### Task instructions:
A faithful transcription is wanted of the lines from the top of the material through the line that holds "of this document.", both ends included, leaving out the pictures.

┄┄┄┄┄┄┄┄┄┄

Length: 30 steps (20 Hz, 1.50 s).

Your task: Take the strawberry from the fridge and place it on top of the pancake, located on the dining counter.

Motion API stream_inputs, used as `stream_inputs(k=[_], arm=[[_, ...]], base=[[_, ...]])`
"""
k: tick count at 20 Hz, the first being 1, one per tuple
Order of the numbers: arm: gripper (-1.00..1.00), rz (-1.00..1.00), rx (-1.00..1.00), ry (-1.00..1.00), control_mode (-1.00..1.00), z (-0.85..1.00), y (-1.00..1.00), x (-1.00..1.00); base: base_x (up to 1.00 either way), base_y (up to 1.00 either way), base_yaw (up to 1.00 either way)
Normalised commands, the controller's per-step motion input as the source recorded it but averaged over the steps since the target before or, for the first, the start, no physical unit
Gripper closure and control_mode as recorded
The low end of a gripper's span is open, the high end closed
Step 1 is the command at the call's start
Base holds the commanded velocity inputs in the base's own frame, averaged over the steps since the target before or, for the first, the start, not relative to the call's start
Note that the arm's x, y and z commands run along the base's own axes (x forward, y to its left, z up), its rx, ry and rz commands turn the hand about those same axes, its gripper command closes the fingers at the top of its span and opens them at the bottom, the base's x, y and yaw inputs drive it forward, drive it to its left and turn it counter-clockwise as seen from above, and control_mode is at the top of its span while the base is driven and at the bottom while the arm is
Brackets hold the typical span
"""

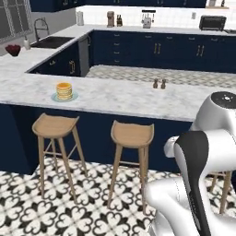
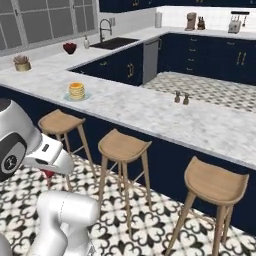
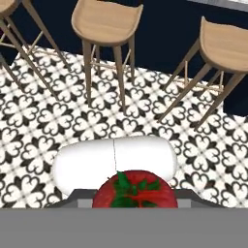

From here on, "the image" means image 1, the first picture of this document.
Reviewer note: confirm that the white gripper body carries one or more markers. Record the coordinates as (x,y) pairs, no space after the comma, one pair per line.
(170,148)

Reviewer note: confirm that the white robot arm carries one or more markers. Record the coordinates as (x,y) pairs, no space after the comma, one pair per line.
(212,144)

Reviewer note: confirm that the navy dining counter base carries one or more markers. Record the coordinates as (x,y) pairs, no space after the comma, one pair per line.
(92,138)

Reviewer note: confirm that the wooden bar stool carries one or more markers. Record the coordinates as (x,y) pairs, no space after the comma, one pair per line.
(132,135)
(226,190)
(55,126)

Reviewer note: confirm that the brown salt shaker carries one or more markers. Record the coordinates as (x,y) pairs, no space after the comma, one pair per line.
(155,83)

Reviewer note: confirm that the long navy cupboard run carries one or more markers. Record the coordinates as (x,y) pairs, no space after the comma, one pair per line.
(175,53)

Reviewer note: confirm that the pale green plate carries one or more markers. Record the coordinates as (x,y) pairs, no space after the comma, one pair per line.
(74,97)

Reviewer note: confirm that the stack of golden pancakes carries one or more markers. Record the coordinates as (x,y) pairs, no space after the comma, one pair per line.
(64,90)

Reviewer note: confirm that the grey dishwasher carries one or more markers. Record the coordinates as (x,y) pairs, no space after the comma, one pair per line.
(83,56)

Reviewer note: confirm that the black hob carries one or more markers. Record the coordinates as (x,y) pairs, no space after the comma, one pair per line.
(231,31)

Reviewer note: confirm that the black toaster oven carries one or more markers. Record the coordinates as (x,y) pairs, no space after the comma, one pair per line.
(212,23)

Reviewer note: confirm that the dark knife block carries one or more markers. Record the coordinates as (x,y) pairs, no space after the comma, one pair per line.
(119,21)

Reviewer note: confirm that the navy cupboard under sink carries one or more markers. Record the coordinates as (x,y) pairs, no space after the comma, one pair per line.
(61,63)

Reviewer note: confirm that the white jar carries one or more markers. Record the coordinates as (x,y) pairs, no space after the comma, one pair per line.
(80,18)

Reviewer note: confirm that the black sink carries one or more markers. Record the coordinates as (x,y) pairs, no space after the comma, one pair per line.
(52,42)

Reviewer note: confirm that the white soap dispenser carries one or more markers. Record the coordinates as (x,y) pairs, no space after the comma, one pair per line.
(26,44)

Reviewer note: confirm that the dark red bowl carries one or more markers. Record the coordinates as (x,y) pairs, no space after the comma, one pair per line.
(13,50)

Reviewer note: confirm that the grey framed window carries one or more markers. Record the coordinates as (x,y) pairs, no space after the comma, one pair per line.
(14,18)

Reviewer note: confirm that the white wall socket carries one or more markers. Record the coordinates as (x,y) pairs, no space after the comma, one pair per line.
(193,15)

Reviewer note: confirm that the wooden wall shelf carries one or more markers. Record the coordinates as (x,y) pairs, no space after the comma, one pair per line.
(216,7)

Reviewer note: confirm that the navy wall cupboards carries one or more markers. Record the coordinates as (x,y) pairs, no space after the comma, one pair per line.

┄┄┄┄┄┄┄┄┄┄

### Exercise result:
Length: 30 steps (20 Hz, 1.50 s).

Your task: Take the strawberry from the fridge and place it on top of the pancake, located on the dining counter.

Motion API stream_inputs, used as `stream_inputs(k=[_], arm=[[_, ...]], base=[[_, ...]])`
"""
k: tick count at 20 Hz, the first being 1, one per tuple
Order of the numbers: arm: gripper (-1.00..1.00), rz (-1.00..1.00), rx (-1.00..1.00), ry (-1.00..1.00), control_mode (-1.00..1.00), z (-0.85..1.00), y (-1.00..1.00), x (-1.00..1.00); base: base_x (up to 1.00 either way), base_y (up to 1.00 either way), base_yaw (up to 1.00 either way)
Normalised commands, the controller's per-step motion input as the source recorded it but averaged over the steps since the target before or, for the first, the start, no physical unit
Gripper closure and control_mode as recorded
The low end of a gripper's span is open, the high end closed
Step 1 is the command at the call's start
Base holds the commanded velocity inputs in the base's own frame, averaged over the steps since the target before or, for the first, the start, not relative to the call's start
Note that the arm's x, y and z commands run along the base's own axes (x forward, y to its left, z up), its rx, ry and rz commands turn the hand about those same axes, its gripper command closes the fingers at the top of its span and opens them at the bottom, the base's x, y and yaw inputs drive it forward, drive it to its left and turn it counter-clockwise as seen from above, and control_mode is at the top of its span while the base is driven and at the bottom while the arm is
Brackets hold the typical span
"""


From here on, "the image" means image 1, the first picture of this document.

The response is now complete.